Takie sesje jak poniedziałkowy fixing nie zdarzają się często. Wczorajsze poranne spadki były bardzo duże. Drastyczna przecena objęła swym zasięgiem praktycznie wszystkie notowane akcje. W takim tempie, jak wczoraj rynek nie będzie dalej spadać. Było ono zbyt duże. Inwestorzy wyróżniający się dłuższym horyzontem inwestycyjnym będą swoje decyzje opierali oceniając rozwój gospodarczy kraju. Makroekonomia jest dla nich najważniejsza. Bardziej żywiołowo reagować będą gracze nastawieni na krótki czas inwestycji, których na naszym rynku nie brakuje. Zagrania spekulacyjne wzorowane będą na zachowaniu indeksów rynków zagranicznych.

Reklama

Sławomir Gajewski, doradca inwestycyjny Credit Suisse Asset Managament.

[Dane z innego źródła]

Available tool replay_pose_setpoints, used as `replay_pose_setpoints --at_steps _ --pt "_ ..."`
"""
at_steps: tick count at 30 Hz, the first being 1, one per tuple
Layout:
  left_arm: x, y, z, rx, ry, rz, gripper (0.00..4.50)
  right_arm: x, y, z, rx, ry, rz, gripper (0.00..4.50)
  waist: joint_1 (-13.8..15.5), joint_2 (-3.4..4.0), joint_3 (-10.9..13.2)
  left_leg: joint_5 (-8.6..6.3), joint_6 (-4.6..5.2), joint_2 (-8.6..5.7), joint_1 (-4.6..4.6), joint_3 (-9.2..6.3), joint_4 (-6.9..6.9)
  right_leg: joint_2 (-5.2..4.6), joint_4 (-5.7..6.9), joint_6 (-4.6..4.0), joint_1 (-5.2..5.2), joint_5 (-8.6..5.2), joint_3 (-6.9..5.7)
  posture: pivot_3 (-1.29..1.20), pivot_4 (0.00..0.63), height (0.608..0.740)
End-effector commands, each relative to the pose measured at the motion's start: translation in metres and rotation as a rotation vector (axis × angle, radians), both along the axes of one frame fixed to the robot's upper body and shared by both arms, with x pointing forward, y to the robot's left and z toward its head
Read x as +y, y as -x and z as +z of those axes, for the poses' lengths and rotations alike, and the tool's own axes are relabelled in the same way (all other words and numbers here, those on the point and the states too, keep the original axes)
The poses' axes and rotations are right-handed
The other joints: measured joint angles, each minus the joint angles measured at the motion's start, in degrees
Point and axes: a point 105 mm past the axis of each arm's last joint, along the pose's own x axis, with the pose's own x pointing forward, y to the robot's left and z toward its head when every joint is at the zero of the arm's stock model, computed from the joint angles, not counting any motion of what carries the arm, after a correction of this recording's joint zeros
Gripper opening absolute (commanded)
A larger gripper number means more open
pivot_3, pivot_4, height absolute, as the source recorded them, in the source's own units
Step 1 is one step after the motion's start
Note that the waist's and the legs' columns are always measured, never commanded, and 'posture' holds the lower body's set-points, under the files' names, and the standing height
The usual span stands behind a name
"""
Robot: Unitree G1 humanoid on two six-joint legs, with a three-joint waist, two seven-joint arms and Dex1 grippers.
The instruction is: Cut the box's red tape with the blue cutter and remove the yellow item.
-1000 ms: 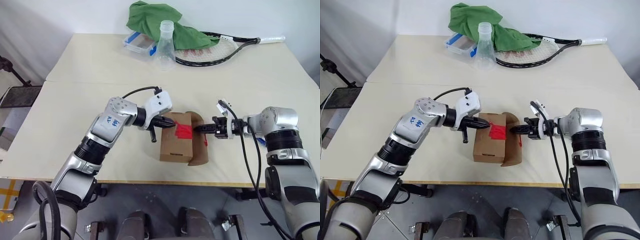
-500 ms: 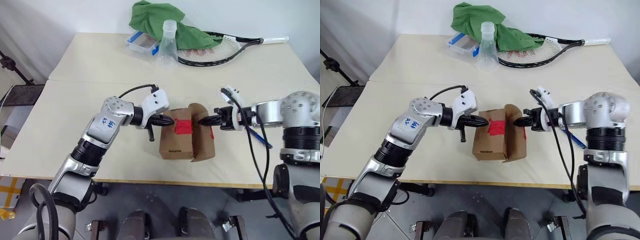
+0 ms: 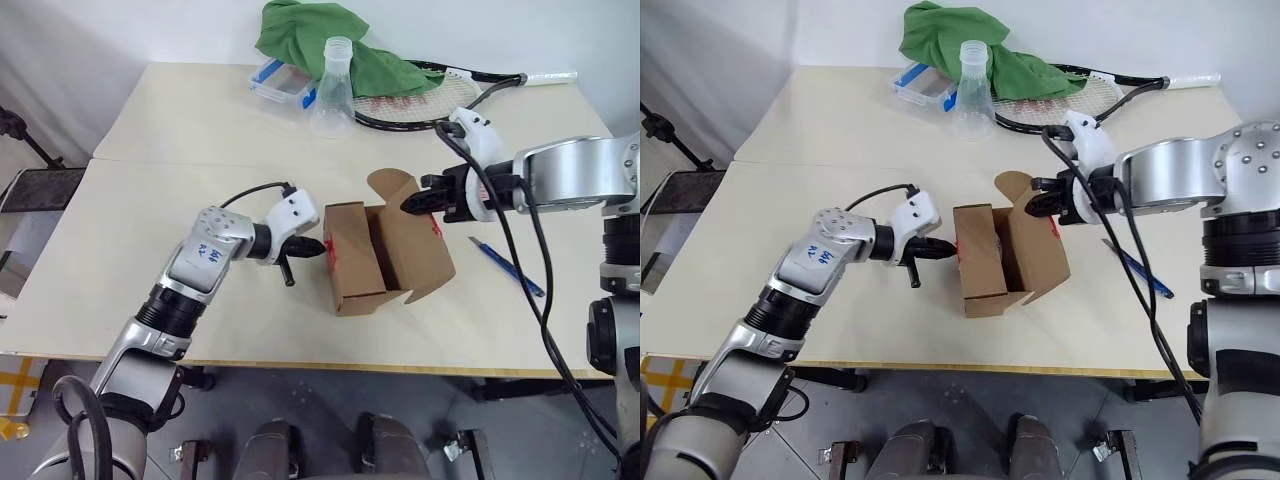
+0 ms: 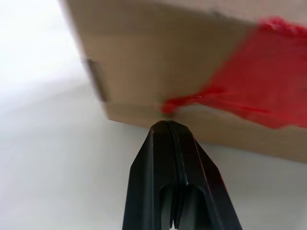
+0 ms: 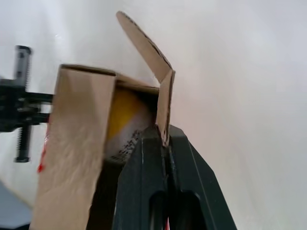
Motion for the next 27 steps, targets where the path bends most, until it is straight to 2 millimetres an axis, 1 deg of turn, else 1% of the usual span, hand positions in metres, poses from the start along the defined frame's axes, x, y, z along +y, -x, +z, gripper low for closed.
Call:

Bezpośrednim impulsem wczorajszej paniki był piątkowy spadek zarówno na Wall Street, jak i Nasdaq. Giełdy amerykańskie zareagowały w ten sposób na dane o inflacji, które okazały się znacznie wyższe niż się spodziewano. Okazało się, że pięć dotychczasowych podwyżek stóp w St. Zjednoczonych po 0,25 pkt. proc. nie przyniosło oczekiwanych efektów, ponieważ realne stopy procentowe się nie zmieniły. Zwolennicy agresywnego zaostrzenia polityki pieniężnej dostali więc do ręki argument. Stąd realne obawy, że Fed na posiedzeniu 16 maja podwyższy stopy o 0,5 pkt proc.

Piątkowe spadki za oceanem dotknęły w równym stopniu spółki starej i nowej ekonomii. Wszyscy przez weekend zastanawiali się czy będziemy mieli do czynienia z czarnym poniedziałkiem. Ku zaskoczeniu gwałtowne zniżki miały miejsce tylko na giełdach azjatyckich, Europa zachowywała się spokojnie. Debiutująca dzisiaj spółka internetowa T-Online należąca do Deutsche Telecom nawet drożała w stosunku do ceny sprzedaży.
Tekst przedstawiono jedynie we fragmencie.